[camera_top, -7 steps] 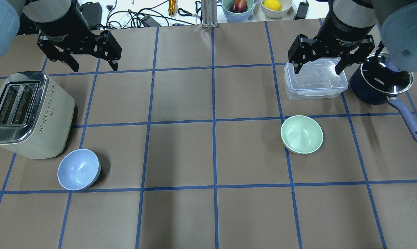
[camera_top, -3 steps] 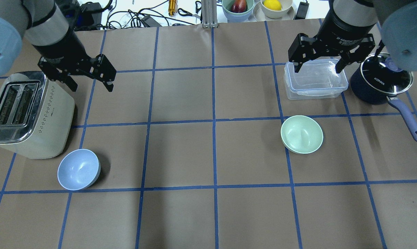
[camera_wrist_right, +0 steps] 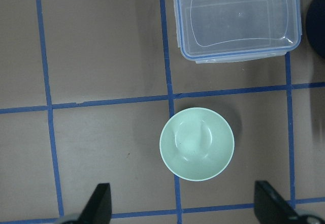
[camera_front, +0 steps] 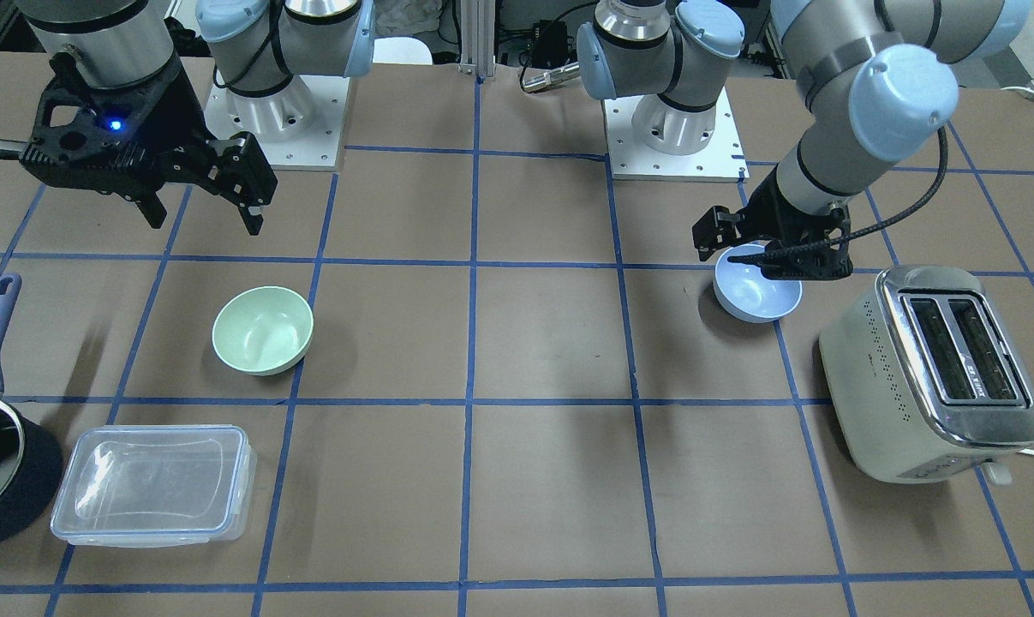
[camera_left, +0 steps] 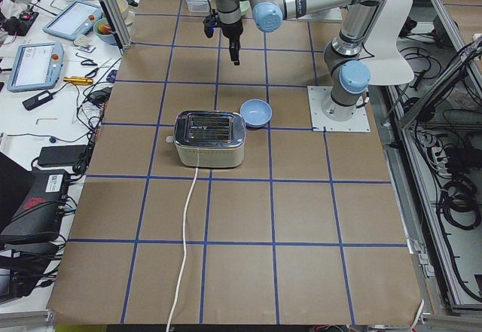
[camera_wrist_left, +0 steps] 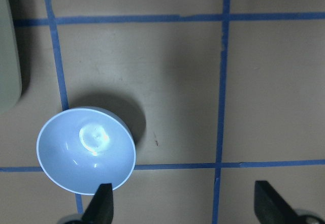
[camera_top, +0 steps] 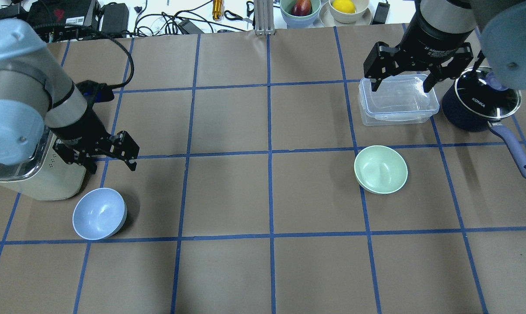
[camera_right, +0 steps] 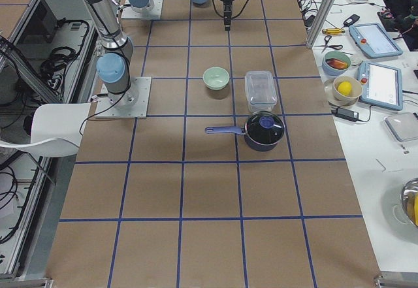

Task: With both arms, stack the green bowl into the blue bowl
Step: 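Lower the left gripper onto the rim of the light blue bowl and grasp it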

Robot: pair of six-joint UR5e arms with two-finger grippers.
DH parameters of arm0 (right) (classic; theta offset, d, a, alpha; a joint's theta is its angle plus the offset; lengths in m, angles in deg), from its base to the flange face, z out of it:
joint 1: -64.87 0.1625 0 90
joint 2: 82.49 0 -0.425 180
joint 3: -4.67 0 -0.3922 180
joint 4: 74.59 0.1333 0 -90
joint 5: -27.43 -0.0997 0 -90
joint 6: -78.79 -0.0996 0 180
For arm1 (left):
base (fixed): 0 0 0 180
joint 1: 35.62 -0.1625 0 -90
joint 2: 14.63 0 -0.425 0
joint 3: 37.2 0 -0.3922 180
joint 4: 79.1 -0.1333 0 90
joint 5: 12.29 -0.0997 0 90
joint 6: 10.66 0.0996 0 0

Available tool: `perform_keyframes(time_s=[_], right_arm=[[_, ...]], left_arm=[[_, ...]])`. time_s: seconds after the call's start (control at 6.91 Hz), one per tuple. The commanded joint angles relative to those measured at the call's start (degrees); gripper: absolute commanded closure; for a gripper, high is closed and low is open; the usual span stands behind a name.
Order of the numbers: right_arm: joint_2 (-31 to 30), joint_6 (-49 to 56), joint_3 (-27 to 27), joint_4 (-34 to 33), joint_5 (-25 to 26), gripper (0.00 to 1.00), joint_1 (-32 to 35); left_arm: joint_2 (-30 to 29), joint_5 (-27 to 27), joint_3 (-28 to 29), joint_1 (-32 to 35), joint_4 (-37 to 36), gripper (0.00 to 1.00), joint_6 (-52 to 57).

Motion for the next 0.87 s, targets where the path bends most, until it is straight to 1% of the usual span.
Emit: perform_keyframes(time_s=[0.0, 0.14, 0.43, 0.58, 0.72], right_arm=[[-0.1, -0.1, 0.0, 0.1, 0.0, 0.00, 0.1], [-0.1, -0.1, 0.0, 0.0, 0.0, 0.00, 0.1], [-0.1, -0.1, 0.0, 0.1, 0.0, 0.00, 0.1], [-0.2, -0.1, 0.0, 0.2, 0.0, 0.00, 0.1], [-0.2, -0.1, -0.2, 0.2, 0.0, 0.00, 0.2]], left_arm=[[-0.8, 0.0, -13.0, -3.5, -13.5, 0.05, -0.5], [-1.0, 0.0, -14.5, -3.7, -13.8, 0.05, 0.2], [-3.6, -0.8, -15.1, -4.2, -15.2, 0.07, -0.3], [-4.4, -2.7, -15.1, -4.2, -16.9, 0.15, -0.7], [-5.2, -3.2, -15.6, -4.2, -17.7, 0.25, -0.4]])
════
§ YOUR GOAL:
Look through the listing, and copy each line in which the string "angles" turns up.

§ SOLVED EXERCISE:
DH parameters of arm0 (right) (classic; theta offset, d, a, alpha; a joint's theta is its angle plus the offset; lengths in m, angles in deg), from its base to the flange face, z out of it:
Available tool: `perform_keyframes(time_s=[_], right_arm=[[_, ...]], left_arm=[[_, ...]])`. time_s: seconds after the call's start (control at 6.91 Hz), one per tuple. The commanded joint angles relative to those measured at the call's start (degrees); gripper: absolute commanded closure; for a gripper, high is closed and low is open; the usual span stands behind a name.

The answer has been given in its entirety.